▶ **WHAT THE EXERCISE ASKS**: Copy down the listing below exactly. Do not include pictures.

▶ **DATA TO PROCESS**:
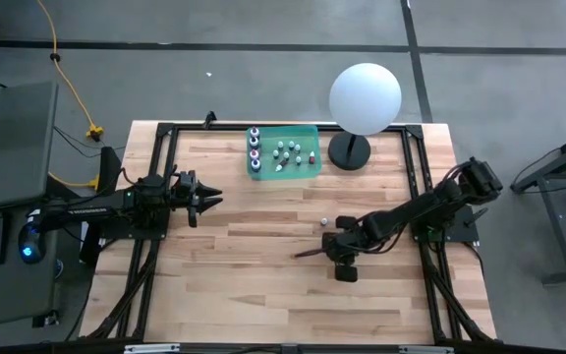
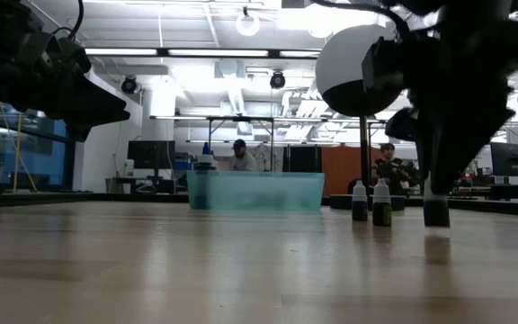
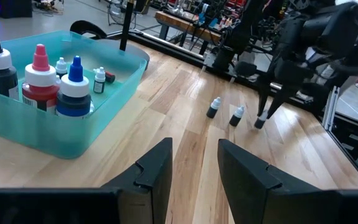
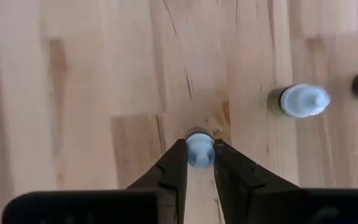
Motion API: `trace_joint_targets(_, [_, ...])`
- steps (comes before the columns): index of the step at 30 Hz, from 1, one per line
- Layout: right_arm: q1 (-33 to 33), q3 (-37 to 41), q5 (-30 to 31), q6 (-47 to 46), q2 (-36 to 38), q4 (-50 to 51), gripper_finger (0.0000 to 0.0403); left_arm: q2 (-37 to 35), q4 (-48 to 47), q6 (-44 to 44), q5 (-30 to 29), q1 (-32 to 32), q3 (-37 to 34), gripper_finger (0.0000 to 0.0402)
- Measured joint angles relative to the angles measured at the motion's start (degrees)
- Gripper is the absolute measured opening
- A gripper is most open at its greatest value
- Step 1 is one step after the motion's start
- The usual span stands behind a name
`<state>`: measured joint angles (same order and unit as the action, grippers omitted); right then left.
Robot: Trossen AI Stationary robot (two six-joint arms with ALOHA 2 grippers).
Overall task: Pick & Place food coloring
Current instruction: Put the small black food coloring bottle into the green bin
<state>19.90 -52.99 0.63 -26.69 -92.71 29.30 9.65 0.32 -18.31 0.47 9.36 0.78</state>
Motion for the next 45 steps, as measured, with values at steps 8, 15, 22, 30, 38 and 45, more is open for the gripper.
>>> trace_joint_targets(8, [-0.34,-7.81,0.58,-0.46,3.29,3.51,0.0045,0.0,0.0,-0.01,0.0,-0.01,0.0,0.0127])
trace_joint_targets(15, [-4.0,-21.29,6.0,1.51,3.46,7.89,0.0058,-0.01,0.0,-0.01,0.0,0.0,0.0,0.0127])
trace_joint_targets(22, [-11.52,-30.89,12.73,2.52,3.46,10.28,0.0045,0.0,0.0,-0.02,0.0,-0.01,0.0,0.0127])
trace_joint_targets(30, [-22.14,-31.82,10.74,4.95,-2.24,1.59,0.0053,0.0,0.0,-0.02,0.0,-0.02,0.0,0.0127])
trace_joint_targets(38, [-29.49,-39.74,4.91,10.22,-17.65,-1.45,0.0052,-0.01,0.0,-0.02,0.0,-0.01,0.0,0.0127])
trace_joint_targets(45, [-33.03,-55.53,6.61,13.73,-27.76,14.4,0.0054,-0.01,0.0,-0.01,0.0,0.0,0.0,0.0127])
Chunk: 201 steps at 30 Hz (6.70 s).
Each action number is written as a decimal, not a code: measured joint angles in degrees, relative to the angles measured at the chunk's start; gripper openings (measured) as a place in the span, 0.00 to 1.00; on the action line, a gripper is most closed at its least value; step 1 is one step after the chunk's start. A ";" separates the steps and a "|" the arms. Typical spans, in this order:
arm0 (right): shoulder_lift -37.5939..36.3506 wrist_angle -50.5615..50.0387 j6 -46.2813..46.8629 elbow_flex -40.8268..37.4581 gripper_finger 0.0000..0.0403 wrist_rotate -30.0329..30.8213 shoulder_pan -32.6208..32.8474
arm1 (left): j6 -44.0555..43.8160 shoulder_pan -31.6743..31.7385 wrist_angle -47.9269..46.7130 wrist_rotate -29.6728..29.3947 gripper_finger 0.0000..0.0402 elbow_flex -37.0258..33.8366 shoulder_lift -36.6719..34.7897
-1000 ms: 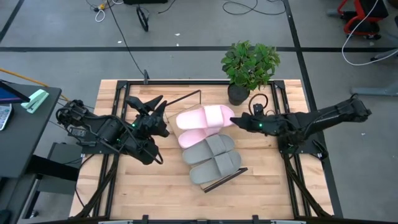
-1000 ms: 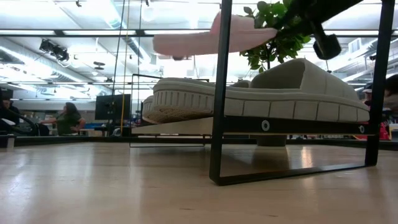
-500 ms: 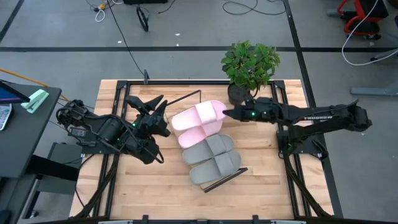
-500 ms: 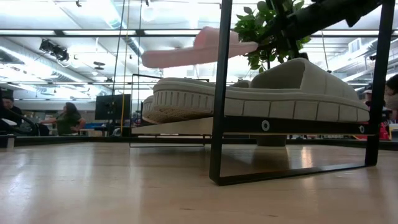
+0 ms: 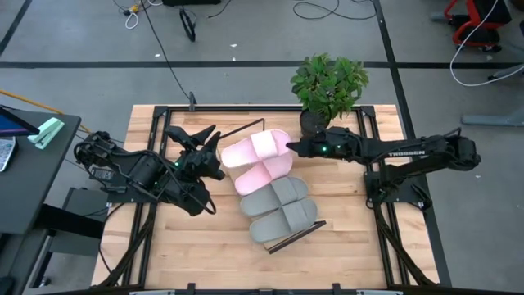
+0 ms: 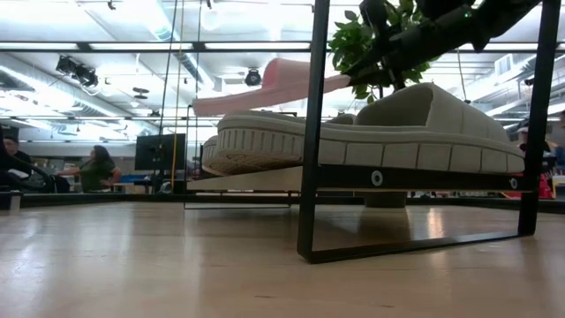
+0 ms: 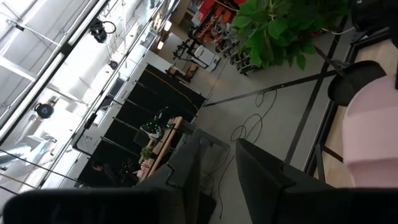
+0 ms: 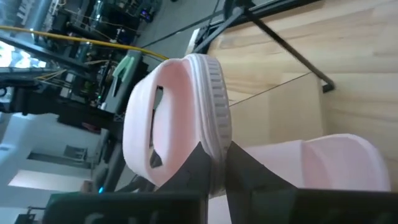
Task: Pick and place slides into the shelf
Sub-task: Put the pink slide on the shelf
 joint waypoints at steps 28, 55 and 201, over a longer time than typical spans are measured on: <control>6.92 -0.80 1.34 0.02 0.07 5.84 1.38 | -0.13 0.00 0.14 0.03 0.23 0.00 0.02; 8.97 2.21 -1.68 1.25 0.07 0.75 -2.84 | -2.66 1.86 0.13 0.11 0.20 0.02 0.02; 15.10 -11.32 -44.04 9.99 0.56 -0.88 -10.58 | -4.28 1.86 0.41 0.70 0.16 0.02 0.04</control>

▶ **WRITTEN RESPONSE**:
Motion API: `trace_joint_targets(_, [_, ...])`
- steps (comes before the columns): index of the step at 30 Hz, from 1, one per line
- Layout: right_arm: q1 (-33 to 33), q3 (-37 to 41), q5 (-30 to 31), q6 (-47 to 46), q2 (-36 to 38), q4 (-50 to 51), gripper_finger (0.0000 to 0.0403); left_arm: q2 (-37 to 35), q4 (-48 to 47), q6 (-44 to 44), q5 (-30 to 29), q1 (-32 to 32), q3 (-37 to 34), gripper_finger (0.0000 to 0.0402)
- Measured joint angles relative to the angles measured at the motion's start (degrees)
- Gripper is the absolute measured opening
- A gripper is most open at its greatest value
- Step 1 is one step after the motion's start
- The usual span stands behind a name
`<state>`: measured joint angles (same order and unit as the action, grippers omitted); right then left.
Robot: Trossen AI Stationary robot (two six-joint arms with ALOHA 2 grippers).
Overall task: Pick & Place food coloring
Current instruction: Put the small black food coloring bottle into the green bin
<state>19.90 -52.99 0.63 -26.69 -92.71 29.30 9.65 0.32 -18.31 0.47 9.36 0.78</state>
Motion for the next 45 steps, as measured, with values at steps 8, 15, 22, 30, 38 and 45, more is open for the gripper.
>>> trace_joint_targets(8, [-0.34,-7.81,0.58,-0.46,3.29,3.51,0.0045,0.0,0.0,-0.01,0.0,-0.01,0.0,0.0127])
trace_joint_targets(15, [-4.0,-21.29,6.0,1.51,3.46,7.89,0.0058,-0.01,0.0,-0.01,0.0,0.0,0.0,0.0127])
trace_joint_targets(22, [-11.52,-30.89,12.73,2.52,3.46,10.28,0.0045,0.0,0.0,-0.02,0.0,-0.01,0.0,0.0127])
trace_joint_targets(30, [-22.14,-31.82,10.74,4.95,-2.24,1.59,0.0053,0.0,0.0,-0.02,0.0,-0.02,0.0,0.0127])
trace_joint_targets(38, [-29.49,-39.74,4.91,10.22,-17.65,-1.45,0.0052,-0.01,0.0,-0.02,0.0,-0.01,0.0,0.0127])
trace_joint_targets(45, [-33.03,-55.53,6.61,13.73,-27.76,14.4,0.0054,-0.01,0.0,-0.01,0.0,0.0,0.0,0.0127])
Chunk: 201 steps at 30 Hz (6.70 s).
Each action number is written as a decimal, not a code: measured joint angles in degrees, relative to the angles measured at the chunk's start; gripper openings (measured) as a place in the span, 0.00 to 1.00; on the action line, a gripper is most closed at its least value; step 1 is one step after the chunk's start. A ";" separates the steps and a "|" the arms. Typical spans, in this order:
arm0 (right): shoulder_lift -37.5939..36.3506 wrist_angle -50.5615..50.0387 j6 -46.2813..46.8629 elbow_flex -40.8268..37.4581 gripper_finger 0.0000..0.0403 wrist_rotate -30.0329..30.8213 shoulder_pan -32.6208..32.8474
arm1 (left): j6 -44.0555..43.8160 shoulder_pan -31.6743..31.7385 wrist_angle -47.9269..46.7130 wrist_rotate -29.6728..29.3947 gripper_finger 0.0000..0.0402 elbow_flex -37.0258..33.8366 shoulder_lift -36.6719..34.7897
-1000 ms: 
-1000 ms: 
-500 ms: 
-500 ms: 
+0 ms: 
+0 ms: 
+0 ms: 
+0 ms: 
Task: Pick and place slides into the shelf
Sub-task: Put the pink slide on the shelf
 joint waypoints at steps 28, 55 and 201, over a longer time than typical spans are measured on: <control>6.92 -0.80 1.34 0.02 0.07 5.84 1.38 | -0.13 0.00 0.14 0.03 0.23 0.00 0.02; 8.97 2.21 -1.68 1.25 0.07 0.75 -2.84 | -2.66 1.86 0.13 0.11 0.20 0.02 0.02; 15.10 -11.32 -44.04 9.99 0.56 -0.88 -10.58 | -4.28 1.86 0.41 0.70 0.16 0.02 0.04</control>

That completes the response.